Records from a data source:
----
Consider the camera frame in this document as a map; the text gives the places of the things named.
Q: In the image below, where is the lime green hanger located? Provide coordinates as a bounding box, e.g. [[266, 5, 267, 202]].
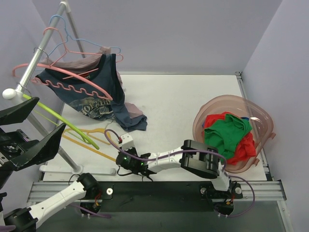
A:
[[22, 94, 99, 150]]

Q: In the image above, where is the yellow plastic hanger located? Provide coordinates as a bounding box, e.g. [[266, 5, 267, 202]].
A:
[[62, 126, 116, 162]]

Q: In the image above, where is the pink plastic hanger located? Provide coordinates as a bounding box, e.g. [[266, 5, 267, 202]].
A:
[[12, 62, 113, 101]]

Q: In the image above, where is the dark grey-blue tank top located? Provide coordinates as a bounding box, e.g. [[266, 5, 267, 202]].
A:
[[36, 54, 147, 132]]

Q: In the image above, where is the pink wire hanger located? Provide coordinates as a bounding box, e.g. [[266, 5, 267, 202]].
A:
[[40, 27, 112, 75]]

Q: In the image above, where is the green tank top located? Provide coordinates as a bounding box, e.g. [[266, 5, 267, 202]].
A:
[[204, 113, 252, 159]]

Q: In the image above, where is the red tank top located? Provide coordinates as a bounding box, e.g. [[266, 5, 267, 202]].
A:
[[203, 112, 256, 165]]

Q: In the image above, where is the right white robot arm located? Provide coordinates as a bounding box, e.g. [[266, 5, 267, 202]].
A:
[[116, 139, 231, 197]]

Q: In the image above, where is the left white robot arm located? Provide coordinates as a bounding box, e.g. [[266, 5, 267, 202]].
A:
[[0, 97, 99, 232]]

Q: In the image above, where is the mauve pink tank top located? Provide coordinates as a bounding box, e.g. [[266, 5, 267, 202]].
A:
[[36, 47, 143, 120]]

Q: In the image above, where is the silver clothes rack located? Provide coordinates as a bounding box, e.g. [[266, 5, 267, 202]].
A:
[[1, 0, 116, 175]]

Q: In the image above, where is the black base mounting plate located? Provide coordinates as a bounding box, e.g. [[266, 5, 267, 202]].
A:
[[79, 181, 243, 214]]

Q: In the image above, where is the pink translucent plastic basin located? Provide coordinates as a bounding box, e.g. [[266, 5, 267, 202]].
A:
[[192, 95, 276, 174]]

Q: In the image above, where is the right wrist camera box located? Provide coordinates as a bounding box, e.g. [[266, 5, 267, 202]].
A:
[[120, 133, 136, 156]]

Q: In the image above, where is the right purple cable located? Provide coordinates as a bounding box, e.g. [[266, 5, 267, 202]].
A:
[[104, 129, 256, 218]]
----
● Goal of the exercise: Every line above that includes the word "white" should be listed.

● Result of this exercise:
Q: In the image above, where is the right white robot arm located? Provide coordinates as a bounding box, e.g. [[266, 5, 267, 202]].
Q: In the image above, where is the left white robot arm located? Provide coordinates as a bounding box, e.g. [[266, 5, 267, 202]].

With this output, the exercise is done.